We recently developed software to model the affects of random chance on money management. Although computers are capable of producing pseudo-random numbers, the pseudo-random procedure introduces bias into the random distribution.
We determined to source our random numbers from
random.org. The web site obtains purely random streams of bits taken from atmospheric noise. We then use binary mathematics to change those bits into numbers ranging from 1-10,000. Say, for example, that we want to model a trading system with a winning percentage of 50%. Whenever a number comes out between 1-5,000, we consider that a winner. Anything above 5,000 marks a loser.
Modifying the winning percentage to 65% works the same way. Any number less than 6,500 represents a winning trade. Numbers above 6,500 signal a loss. The modeling quality is accurate to the thousandth decimal place. That type of accuracy is way more accurate than the "known" accuracy of your trading system, which can only be known within a few whole percentage points.
Most traders fall into the trap of thinking about their trades as individual outcomes. The more necessary way to view returns is as the sum of all individual outcomes. Losing on any given trade does not matter. It only matters whether the sum of all your winners is greater than all of the losers.
It gets more complicated, unfortunately. A system with 50% wins and a 1:1 payout will almost never come out at exactly breakeven. The mathematical expectation is that we expect to see a degree of drift in the returns solely due to random chance. I suggest reading more in the
random trade outcomes and dollar profits section to get a better understanding of drift.
Lastly, we must delimit a sampling period for evaluating the final result. I arbitrarily set the default value to 200. That means that the software tells us the range of outcomes after 200 total trades. That may take more than a year for some traders. Daytraders may reach that benchmark in several weeks of trading. The question that we are answering is "what is my account balance likely to be after placing 200 trades?"
Coin Toss Trading Experiment
The first experiment is to analyze how dollar returns vary with a coin toss game and the most basic
money management method. A starting balance of $100,000 is used with a risk of 1%. The risk will not change as in the fixed fractional method. Instead, we will leave the lots fixed in order to strictly understand random chance. Wins always earn $1,000. Losses always lose $1,000. The odds of a coin toss are 50% wins with 50% losses and a 1:1 reward risk ratio.

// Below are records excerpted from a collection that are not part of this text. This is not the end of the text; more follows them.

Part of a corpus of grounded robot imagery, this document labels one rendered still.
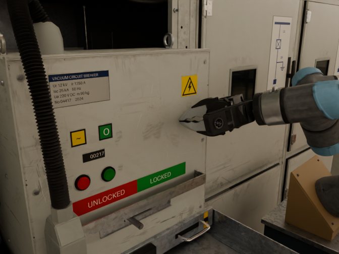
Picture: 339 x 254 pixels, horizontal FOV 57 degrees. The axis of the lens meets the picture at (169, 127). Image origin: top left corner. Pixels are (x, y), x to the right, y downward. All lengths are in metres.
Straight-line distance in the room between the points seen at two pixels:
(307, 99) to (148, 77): 0.33
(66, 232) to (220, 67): 0.78
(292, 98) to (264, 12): 0.72
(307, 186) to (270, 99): 0.63
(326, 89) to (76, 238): 0.51
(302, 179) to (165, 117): 0.65
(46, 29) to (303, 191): 0.96
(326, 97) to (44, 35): 0.52
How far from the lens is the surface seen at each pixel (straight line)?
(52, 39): 0.62
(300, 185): 1.21
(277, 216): 1.32
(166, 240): 0.88
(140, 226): 0.73
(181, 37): 1.00
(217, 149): 1.20
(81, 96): 0.61
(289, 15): 1.49
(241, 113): 0.67
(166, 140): 0.76
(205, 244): 0.96
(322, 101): 0.63
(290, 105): 0.65
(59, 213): 0.56
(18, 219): 0.73
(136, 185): 0.74
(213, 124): 0.63
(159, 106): 0.72
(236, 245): 0.97
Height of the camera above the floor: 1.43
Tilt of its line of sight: 17 degrees down
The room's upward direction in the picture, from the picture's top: straight up
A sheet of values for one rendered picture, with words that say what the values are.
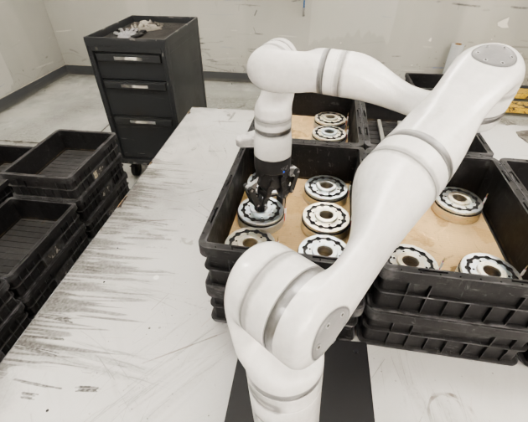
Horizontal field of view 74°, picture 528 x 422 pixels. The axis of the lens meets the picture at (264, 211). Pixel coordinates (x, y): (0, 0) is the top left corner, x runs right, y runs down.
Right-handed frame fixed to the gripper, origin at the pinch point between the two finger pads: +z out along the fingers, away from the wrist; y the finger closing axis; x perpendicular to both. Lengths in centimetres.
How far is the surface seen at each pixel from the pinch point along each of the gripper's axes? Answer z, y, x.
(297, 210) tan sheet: 2.3, 5.9, -2.2
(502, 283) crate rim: -7.5, 11.4, -42.6
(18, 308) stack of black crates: 48, -63, 54
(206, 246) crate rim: -7.8, -21.0, -9.9
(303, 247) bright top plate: -0.5, -2.9, -14.3
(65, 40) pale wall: 48, 27, 426
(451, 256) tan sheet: 2.5, 21.6, -31.5
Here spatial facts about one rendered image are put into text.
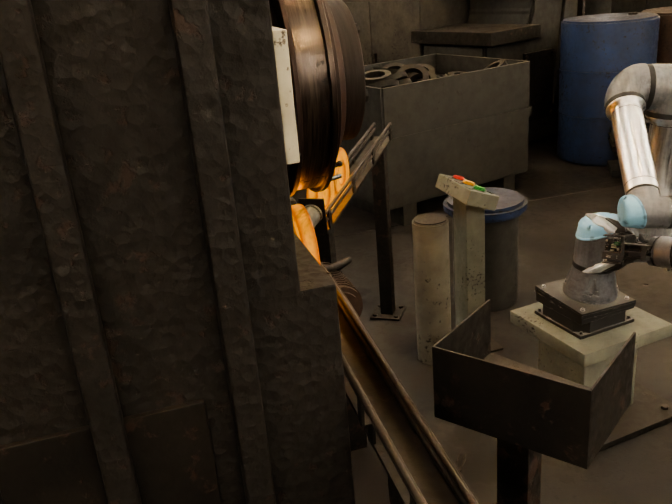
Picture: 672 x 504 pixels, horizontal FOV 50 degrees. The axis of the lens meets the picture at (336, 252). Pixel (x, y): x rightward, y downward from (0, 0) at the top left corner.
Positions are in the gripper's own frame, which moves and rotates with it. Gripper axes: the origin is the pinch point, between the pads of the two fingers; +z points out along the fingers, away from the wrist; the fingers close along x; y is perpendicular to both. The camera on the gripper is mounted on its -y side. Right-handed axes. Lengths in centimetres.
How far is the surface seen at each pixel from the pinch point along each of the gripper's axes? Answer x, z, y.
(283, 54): -37, -17, 114
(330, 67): -38, -1, 91
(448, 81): -57, 148, -126
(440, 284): 20, 56, -10
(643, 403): 51, -3, -34
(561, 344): 29.4, 6.8, -2.7
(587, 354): 30.0, -2.0, -0.9
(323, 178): -19, 10, 83

The average trade comes out to $99,868.36, almost exactly $100,000. It's what we expect for a 50-50 game with a 1:1 reward risk ratio. What I find interesting is the standard deviation of $14,377 and how it changes. I don't want to cover scary math topics. The layman's explanation is that the standard deviation is the "normal" range from the average that you might expect. The $100,000 balance, in most cases, would either lose $14,000 or make $14,000.
Everything beyond those standard deviation boundaries represent the less likely wild scenarios. The minimum outcome comes out to $58,o00, a massive 42% loss. This had a 0.54% chance of occuring. The maximum outcome shows as $158,000, a monster 58% return. This had an even smaller chance of occurring, only 0.1% (1 in every 1,000 trials).
Changing the account risk dramatically affects the standard deviation. 1% strikes most traders as sane and reasonable. Yet, there is a small chance of losing half the account to drawdown strictly because of terrible luck. Decreasing the overall risk by a fourth to 0.25% drops the standard deviation by exactly one fourth. The worst case scenario shrinks to a highly tolerable $11,500 drawdown (11.5%). Most traders would find a number between 10%-20% reasonable. The consequence of the reduced risk is that the best case scenario drops correspondingly down to a 14.5% gain.
Stretching the risk out to 2%, a normal industry practice, turns out to be risking accounting suicide with the coin toss game. The worst case scenario drops the final account balance down to $8,000, a staggering 92% loss.
The goal is to help you define risk from a gut feeling matter into something more tangible and calculated. Too many traders enter the market day dreaming about profits. Risk enters the picture, but too few traders actually understand the relationship between risk and reward. Hopefully, the picture of best, worst and average scenarios is starting to become more clear for you.